Start of GIVEN INFORMATION

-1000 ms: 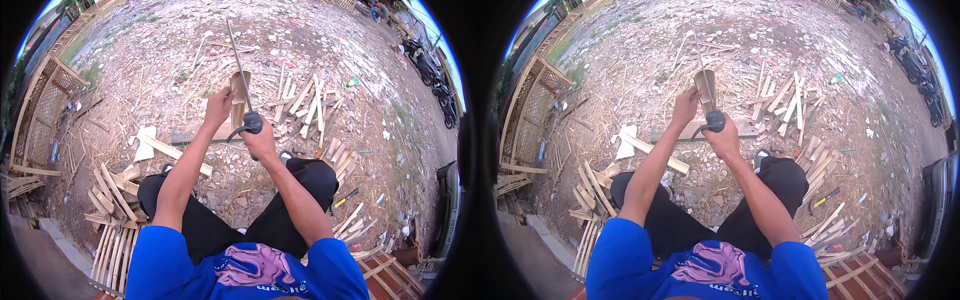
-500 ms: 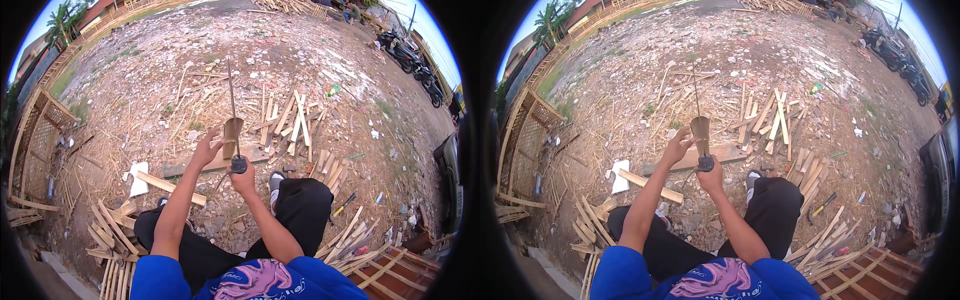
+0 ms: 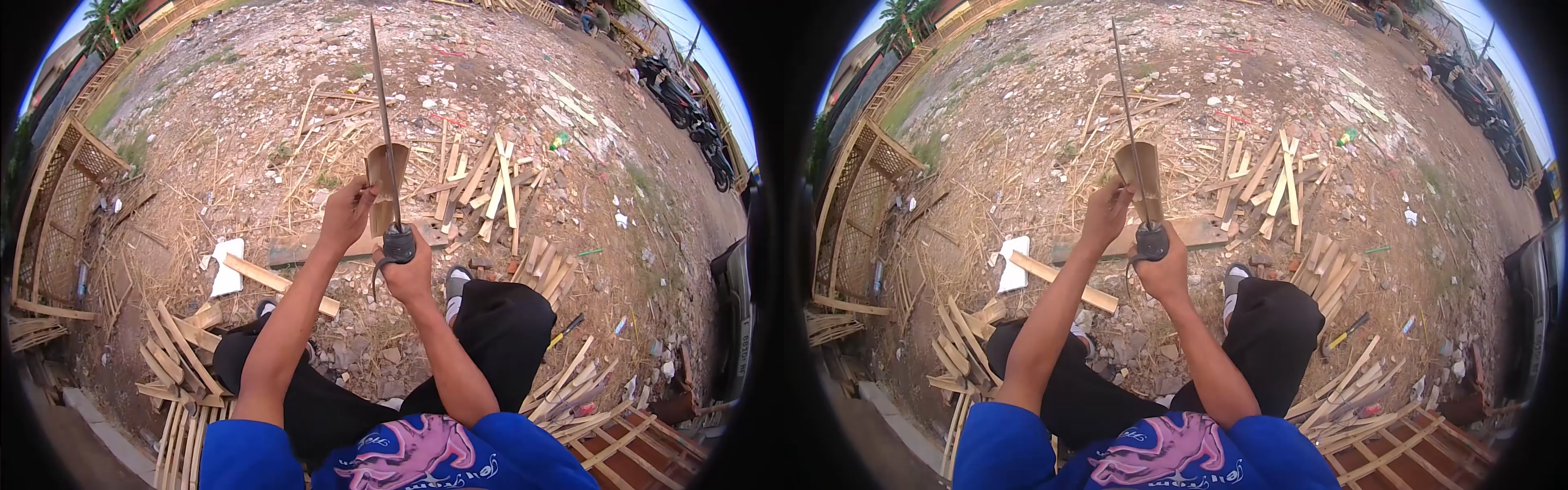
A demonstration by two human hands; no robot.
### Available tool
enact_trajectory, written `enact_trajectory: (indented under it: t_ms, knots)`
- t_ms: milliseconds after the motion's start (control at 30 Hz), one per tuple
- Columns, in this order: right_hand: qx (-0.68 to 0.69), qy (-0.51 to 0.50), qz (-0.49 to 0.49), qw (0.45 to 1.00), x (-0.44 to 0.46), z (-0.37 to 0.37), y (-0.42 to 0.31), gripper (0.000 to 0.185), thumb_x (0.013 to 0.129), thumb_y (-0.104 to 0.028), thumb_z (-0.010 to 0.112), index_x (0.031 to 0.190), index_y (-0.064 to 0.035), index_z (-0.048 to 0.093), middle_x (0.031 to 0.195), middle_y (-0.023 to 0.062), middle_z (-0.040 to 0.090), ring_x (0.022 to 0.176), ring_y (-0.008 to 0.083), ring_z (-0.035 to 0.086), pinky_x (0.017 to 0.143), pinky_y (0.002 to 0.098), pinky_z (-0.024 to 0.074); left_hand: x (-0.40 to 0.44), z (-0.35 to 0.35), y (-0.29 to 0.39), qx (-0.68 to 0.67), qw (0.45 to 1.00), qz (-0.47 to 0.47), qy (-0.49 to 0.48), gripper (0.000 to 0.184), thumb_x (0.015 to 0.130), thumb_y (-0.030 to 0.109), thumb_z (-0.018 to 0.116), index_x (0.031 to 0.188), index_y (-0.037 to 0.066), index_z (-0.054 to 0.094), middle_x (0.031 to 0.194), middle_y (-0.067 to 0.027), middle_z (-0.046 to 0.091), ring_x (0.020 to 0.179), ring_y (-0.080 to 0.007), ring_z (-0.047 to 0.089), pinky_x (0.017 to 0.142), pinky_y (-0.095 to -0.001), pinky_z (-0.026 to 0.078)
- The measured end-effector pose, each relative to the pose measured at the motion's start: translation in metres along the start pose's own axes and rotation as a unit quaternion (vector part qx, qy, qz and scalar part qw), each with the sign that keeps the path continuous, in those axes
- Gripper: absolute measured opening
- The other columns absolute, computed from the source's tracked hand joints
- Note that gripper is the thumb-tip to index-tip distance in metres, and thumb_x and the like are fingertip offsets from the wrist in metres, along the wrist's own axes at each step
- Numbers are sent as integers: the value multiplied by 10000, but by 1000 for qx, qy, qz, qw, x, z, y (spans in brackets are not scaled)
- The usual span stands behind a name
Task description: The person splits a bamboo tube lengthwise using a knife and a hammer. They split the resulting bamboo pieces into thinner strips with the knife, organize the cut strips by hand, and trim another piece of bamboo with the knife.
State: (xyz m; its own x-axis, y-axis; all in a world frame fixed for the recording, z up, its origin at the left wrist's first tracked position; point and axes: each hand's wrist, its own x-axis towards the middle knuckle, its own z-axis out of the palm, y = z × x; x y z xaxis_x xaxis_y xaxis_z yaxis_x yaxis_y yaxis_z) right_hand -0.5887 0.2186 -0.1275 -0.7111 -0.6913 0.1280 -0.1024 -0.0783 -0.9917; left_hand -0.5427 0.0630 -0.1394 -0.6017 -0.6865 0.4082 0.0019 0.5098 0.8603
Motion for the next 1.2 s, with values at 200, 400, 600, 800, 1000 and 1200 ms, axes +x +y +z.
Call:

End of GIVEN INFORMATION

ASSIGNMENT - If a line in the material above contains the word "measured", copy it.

FINISHED EXERCISE -
- The measured end-effector pose, each relative to the pose measured at the motion's start: translation in metres along the start pose's own axes and rotation as a unit quaternion (vector part qx, qy, qz and scalar part qw), each with the sign that keeps the path continuous, in those axes
- Gripper: absolute measured opening

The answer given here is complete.